Carlos Munoz will start the Indy 500 in the middle of the first row. The last rookie driver to start on the front row was another Colombian, Juan Pablo Montoya, who qualified second in 2000
Darron Cummings, Associated Press - Ap
Munoz, Daly follow different paths to Indy 500
- Article by: MICHAEL MAROT
- Associated Press
- May 22, 2013 - 8:54 AM
INDIANAPOLIS - Carlos Munoz's initiation to Indianapolis went relatively smoothly.
Conor Daly's first week on the 2.5-mile oval was a little rougher.
Either way, the two 21-year-olds will find themselves at the same place Sunday, starting their engines for the biggest race in the IndyCar Series.
"It doesn't really matter where you qualify, it's still cool to be here," Daly said Tuesday before the annual rookie luncheon at Indianapolis Motor Speedway.

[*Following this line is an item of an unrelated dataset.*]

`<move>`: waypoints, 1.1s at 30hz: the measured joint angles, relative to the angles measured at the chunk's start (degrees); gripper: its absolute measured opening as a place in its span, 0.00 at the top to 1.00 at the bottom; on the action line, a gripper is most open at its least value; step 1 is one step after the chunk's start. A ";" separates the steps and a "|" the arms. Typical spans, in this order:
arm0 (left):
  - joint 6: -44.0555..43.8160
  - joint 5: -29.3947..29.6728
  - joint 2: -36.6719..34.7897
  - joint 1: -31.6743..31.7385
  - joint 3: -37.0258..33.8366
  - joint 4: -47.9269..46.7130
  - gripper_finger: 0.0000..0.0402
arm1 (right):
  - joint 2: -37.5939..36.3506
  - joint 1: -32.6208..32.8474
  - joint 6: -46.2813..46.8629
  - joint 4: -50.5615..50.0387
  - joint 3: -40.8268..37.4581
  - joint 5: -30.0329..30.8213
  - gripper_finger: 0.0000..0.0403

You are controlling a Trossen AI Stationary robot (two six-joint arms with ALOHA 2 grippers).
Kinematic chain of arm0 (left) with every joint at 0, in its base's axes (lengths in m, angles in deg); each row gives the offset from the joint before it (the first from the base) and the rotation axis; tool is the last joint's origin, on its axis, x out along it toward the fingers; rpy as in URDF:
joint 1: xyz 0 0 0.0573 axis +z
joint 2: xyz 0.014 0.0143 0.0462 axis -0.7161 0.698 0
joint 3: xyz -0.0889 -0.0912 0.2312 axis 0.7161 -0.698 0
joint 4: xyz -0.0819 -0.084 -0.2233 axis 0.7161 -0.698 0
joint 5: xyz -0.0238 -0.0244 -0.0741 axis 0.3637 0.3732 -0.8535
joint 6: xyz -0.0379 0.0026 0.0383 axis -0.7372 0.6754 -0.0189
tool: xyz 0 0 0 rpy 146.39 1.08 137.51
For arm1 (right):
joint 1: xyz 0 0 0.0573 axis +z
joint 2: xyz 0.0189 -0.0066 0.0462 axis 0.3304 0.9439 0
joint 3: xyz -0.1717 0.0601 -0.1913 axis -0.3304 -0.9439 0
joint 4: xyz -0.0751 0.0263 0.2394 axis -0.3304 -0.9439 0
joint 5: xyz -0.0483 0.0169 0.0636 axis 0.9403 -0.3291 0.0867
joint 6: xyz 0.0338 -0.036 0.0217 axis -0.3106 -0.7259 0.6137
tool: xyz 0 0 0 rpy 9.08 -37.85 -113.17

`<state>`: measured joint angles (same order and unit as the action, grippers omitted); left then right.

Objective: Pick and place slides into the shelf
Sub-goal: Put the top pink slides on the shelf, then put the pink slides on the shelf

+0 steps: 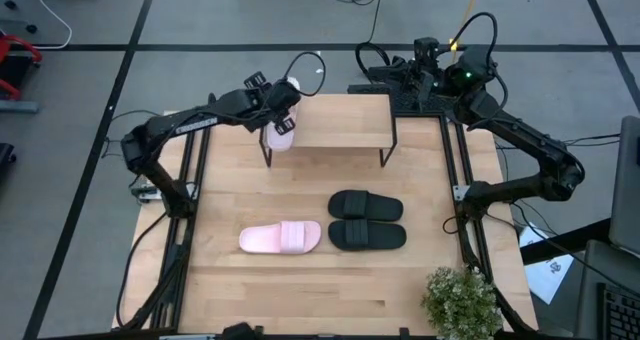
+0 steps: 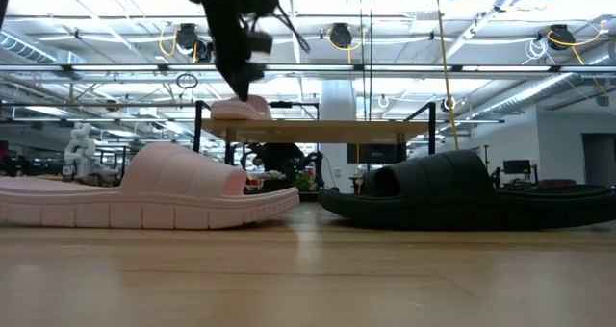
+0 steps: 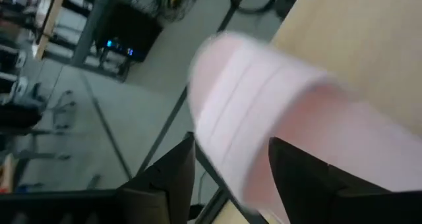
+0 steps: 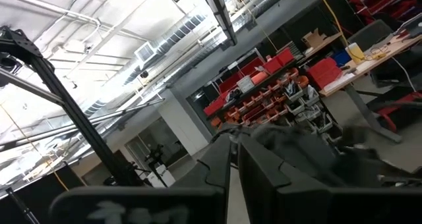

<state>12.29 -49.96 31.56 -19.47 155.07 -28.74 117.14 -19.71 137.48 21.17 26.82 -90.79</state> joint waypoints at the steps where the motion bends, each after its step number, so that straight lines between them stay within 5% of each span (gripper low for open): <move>1: -0.37 -0.74 -1.38 -0.95 0.00 -0.65 0.52 | 0.00 0.00 0.00 0.00 0.00 0.01 0.94; 11: -5.22 -5.08 -18.96 -12.78 0.02 -4.19 0.52 | 0.00 0.00 -0.23 0.01 0.00 0.01 0.94; 16: -13.51 -26.25 -26.20 -19.21 0.11 -5.57 0.52 | 0.00 0.00 -0.15 0.02 0.00 0.01 0.94; 21: -35.85 -43.38 -28.51 -22.51 0.11 -12.34 0.52 | 0.00 0.05 -0.02 0.02 0.00 -0.06 0.94; 28: -61.11 -51.20 -25.40 -32.29 -4.53 -13.95 0.52 | 0.00 1.16 -0.39 0.02 0.00 -0.39 0.94; 33: -78.44 -48.42 -24.42 -38.99 -13.47 -7.09 0.52 | 0.00 2.35 -0.76 0.38 0.00 -2.78 0.94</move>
<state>-66.16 -98.39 7.14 -58.46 141.60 -35.84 117.14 -17.36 136.73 21.55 26.82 -93.58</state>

All four rookies — Munoz, Daly, AJ Allmendinger and Tristan Vautier — would agree.
But there's almost nothing that compares to starting on the front row as a rookie, which is what Munoz will do at the 97th running of the 500.
The last rookie driver to start on the front row was another Colombian, Juan Pablo Montoya, who qualified second in 2000 and dominated the race en route to his only Indy win.

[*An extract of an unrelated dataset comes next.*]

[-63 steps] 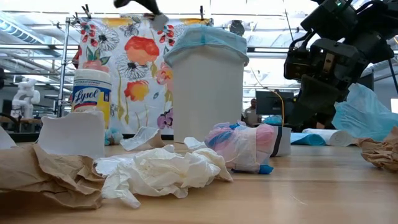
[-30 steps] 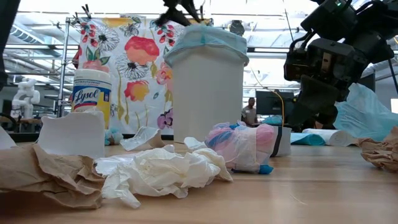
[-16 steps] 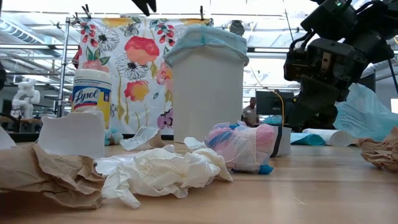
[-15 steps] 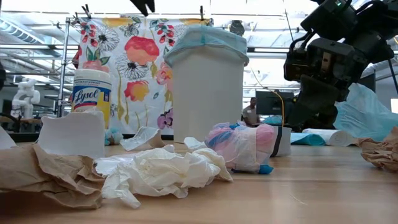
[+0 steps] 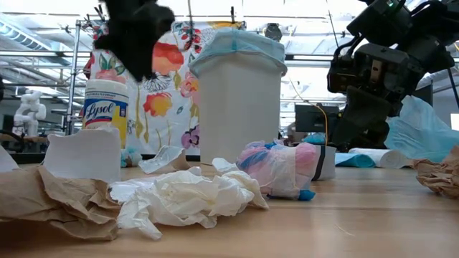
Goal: Place trash/remove bag and relplace
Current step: Put the blue plastic into the trash bin
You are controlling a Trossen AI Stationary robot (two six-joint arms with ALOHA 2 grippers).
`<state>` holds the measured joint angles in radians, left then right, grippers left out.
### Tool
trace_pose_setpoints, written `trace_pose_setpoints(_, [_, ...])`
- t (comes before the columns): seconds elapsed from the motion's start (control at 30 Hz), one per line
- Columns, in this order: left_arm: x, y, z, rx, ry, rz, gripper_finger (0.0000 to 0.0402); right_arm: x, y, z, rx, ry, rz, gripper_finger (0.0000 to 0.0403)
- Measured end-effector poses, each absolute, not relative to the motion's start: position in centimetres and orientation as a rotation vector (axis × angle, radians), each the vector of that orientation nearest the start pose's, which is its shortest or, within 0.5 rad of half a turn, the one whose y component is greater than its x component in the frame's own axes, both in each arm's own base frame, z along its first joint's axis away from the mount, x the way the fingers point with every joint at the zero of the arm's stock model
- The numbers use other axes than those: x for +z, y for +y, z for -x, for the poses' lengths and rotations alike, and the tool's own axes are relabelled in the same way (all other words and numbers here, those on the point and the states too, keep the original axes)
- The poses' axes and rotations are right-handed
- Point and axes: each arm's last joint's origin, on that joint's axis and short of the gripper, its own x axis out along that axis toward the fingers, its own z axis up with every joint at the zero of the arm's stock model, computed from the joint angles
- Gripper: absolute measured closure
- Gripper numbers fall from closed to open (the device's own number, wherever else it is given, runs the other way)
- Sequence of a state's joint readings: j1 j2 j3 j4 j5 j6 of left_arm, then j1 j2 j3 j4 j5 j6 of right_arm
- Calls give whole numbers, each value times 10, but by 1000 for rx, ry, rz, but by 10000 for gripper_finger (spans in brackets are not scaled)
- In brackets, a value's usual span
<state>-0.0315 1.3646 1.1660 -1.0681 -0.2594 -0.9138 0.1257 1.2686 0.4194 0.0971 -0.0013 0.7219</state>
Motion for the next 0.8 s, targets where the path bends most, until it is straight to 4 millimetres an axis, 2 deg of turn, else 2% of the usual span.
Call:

Munoz remembers it well. Back then, he was just a kid watching his childhood racing idol on TV and savoring every precious moment of a memorable victory that sent Colombians pouring into the streets. It was enough to convince Munoz then that he could one day follow in Montoya's footsteps. He just never dreamed their paths would be so similar.
Like Montoya in 2000, Munoz came to the historic track with one of the big-name teams in American open-wheel racing. Montoya drove for Chip Ganassi, Munoz is working for Michael Andretti.
Like Montoya in 2000, Munoz is the fastest rookie in the field at 228.342 mph.
Like Montoya in 2000, Munoz will start second, the middle of the front row.
And in Colombia, his ability to find speed certainly has raised expectations.
"Before coming here, my main goal was to the Indy Lights championship," said Munoz, who has started on the front row of every Lights race. "Right now, I'm the championship leader, so I'm saying I have to win Indy Lights first and I'm not putting any pressure on me to win it (the 500)."
For Munoz, this May could not have gone any better.
He passed his rookie test on opening day. A little more than 24 hours later, he posted the fastest lap in Indy practice. He spent the rest of the week near the top of the speed charts and when qualifying began Saturday, Munoz and his four better-known teammates — Marco Andretti, Canada's James Hinchcliffe, defending series champ Ryan Hunter-Reay and Venezuela's E.J. Viso — were all considered front-runners in the battle to win the pole. Somehow, Munoz wound up the top qualifier of the Andretti five after the nine-car pole shootout.
Daly's month couldn't have gone much worse.
The problems began after Daly missed the first two days of Indy practice so he could race in Spain, then returned to Indy late Sunday only to learn that someone had lost his luggage — a bag that included his protective HANS device. Fortunately, Marco Andretti gave his to Daly so he could pass rookie orientation.
Last Thursday, Daly got into real trouble when he sensed something with the No. 41 car. Suddenly, the car spun coming out of the first turn, sending him into the wall and skidding down the track between turns one and two with the No. 41 car on its side.
It was the only practice crash of the month and it sent A.J. Foyt's team scrambling to rebuild the car in time for qualifying.
The hard knocks still weren't over for Daly, the son of a former Formula One driver, Indy starter and television racing analyst.
On Pole Day, Daly's first lap was clocked at 221.528 mph, then dropped to 214.210 and then came puffs of smoke out of the rear end of his car. Again, Foyt's team was scrambling, this time installing a new engine overnight to give Daly a chance to make the 33-car starting grid on Bump Day. Daly did just that with a four-lap average of 223.582, putting him on the inside of Row 11.
For Daly, that was good enough.
"In the end, I finally got run in qualifying trim Sunday morning and then we decided just to get it in the show and not worry too much about the speed," Daly said. "The crash was a big learning experience for me because I was able to feel how car was on the edge a little bit too far."
Allmendinger, the 31-year-old who drove in NASCAR and Champ Car before coming to Indy, feels a little out of place around these young guys. But he's not complaining. Allmendinger was the highest qualifier from Roger Penske's team. He'll start fifth, the middle of Row 2 after posting an average of 228.099.
"I look at these guys and think `God, all these rookies they're so young,'" Allmendinger said. "I guess maybe I'll have to rely on youthful experience."
Daly just hopes his luck changes Sunday. And Munoz hopes nothing changes at all.
"It means a lot, you know," Munoz said when asked about being mentioned with Montoya. "I think we've had some great days, but I have to do a great job in the race also."